··· Working data
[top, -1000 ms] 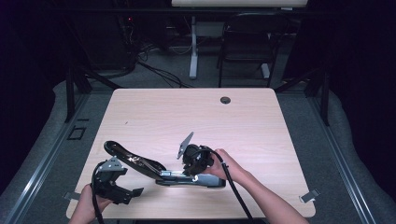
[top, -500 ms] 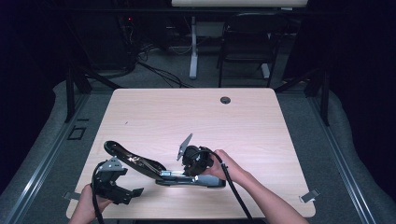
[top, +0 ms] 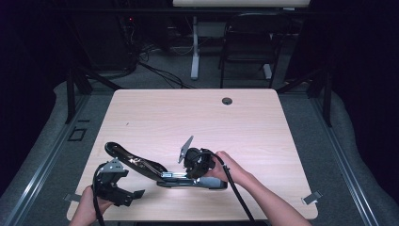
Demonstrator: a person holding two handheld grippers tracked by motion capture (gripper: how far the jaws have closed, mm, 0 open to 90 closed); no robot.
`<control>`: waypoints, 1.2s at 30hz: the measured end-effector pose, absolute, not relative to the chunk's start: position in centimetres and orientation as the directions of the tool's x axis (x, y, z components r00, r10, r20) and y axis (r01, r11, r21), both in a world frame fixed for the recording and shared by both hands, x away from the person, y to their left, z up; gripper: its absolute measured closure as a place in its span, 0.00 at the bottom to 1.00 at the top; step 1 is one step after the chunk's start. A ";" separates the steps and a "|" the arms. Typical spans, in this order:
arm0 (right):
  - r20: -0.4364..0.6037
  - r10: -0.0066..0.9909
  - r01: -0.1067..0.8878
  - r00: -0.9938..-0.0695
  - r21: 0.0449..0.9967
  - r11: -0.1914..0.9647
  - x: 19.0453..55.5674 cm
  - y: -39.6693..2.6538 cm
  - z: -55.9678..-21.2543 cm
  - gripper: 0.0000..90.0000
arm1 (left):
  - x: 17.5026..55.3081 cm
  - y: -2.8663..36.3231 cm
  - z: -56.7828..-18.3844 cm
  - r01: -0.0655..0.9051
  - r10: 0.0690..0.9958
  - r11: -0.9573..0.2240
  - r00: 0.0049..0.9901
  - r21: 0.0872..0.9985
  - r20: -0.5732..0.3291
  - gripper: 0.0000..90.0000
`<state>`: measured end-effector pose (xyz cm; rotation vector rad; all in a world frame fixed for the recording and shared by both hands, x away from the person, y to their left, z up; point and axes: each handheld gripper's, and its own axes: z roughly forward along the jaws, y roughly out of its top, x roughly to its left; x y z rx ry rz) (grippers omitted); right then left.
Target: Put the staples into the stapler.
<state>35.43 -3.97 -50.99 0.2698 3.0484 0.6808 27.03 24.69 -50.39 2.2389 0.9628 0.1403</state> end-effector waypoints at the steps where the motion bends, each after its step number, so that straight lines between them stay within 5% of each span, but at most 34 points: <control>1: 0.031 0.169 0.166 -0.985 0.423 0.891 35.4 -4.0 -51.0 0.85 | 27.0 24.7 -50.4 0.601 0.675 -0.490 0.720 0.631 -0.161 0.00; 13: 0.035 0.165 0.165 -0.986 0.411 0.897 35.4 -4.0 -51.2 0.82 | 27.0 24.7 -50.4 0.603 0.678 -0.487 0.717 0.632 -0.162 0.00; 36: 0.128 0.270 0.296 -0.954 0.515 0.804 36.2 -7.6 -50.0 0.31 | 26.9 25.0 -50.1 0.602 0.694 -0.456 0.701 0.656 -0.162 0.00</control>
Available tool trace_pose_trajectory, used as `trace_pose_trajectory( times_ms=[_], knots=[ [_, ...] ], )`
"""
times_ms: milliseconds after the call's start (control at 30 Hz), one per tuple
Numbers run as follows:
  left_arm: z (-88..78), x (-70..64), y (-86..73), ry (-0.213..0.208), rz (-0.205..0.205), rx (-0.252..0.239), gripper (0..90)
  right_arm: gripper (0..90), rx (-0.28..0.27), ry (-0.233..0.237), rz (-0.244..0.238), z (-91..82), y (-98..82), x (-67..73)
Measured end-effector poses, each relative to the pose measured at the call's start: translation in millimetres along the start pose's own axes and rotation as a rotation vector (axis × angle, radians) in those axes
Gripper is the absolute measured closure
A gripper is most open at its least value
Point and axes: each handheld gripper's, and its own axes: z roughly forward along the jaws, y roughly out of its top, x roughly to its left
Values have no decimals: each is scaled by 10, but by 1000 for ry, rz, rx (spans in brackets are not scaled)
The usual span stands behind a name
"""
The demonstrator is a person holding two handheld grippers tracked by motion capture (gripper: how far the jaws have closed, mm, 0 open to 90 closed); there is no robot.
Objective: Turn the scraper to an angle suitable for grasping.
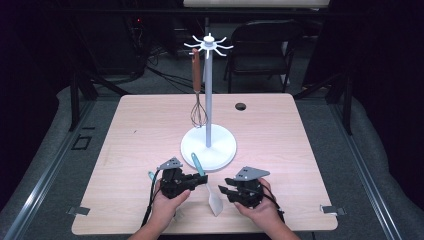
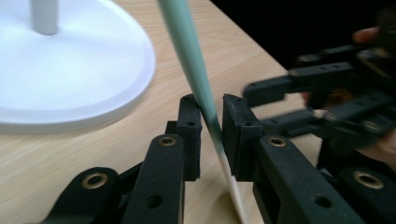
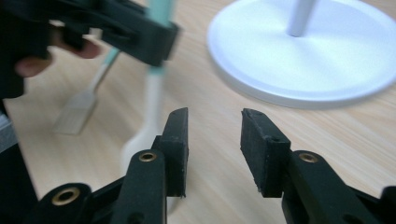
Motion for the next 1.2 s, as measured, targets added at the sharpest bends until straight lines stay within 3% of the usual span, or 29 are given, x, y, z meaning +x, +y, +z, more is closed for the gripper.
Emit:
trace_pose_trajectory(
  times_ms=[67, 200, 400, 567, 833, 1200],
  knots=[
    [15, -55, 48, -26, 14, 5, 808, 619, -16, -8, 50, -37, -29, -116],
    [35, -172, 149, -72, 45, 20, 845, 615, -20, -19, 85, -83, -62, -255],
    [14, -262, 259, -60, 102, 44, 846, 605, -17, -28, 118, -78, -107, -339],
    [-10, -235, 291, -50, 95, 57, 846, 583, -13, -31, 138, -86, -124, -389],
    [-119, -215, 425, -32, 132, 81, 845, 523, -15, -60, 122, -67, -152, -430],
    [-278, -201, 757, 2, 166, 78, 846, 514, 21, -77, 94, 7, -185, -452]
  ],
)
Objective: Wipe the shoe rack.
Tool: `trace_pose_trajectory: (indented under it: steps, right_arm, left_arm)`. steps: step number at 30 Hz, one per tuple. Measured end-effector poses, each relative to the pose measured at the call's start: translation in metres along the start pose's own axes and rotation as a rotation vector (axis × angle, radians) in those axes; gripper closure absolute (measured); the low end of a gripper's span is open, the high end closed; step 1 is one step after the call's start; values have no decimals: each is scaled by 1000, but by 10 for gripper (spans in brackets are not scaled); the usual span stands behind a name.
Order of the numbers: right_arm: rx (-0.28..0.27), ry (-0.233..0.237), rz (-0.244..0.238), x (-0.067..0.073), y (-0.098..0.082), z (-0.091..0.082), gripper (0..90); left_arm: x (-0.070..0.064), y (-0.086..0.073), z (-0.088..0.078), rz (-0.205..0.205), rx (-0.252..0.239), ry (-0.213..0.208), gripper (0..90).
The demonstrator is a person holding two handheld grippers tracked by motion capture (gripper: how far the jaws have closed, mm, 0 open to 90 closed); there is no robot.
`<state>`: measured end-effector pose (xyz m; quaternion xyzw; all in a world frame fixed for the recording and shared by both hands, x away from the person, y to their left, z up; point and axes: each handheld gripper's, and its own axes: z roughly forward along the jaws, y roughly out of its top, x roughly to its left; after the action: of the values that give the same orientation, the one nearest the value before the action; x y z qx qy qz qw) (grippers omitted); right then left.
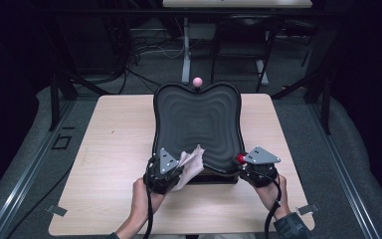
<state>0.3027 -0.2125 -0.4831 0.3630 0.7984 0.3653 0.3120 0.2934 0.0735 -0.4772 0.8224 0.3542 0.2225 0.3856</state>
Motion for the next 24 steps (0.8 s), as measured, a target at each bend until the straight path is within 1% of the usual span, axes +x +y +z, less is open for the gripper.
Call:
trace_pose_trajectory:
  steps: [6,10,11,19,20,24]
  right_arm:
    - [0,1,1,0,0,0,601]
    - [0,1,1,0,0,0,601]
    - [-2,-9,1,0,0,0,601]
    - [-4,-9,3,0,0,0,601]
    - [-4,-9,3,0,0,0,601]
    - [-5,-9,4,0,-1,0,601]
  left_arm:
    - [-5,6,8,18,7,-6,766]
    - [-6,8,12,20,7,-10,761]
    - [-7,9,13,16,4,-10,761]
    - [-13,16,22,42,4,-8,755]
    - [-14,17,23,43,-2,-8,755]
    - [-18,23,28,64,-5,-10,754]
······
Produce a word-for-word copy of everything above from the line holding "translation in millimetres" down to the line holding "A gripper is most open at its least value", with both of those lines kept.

Measured end-effector poses, each relative to the pose measured at the call's start: translation in millimetres along the start pose's own axes and rotation as a rotation vector (axis × angle, radians) in those axes
Gripper is the absolute measured closure
A gripper is most open at its least value

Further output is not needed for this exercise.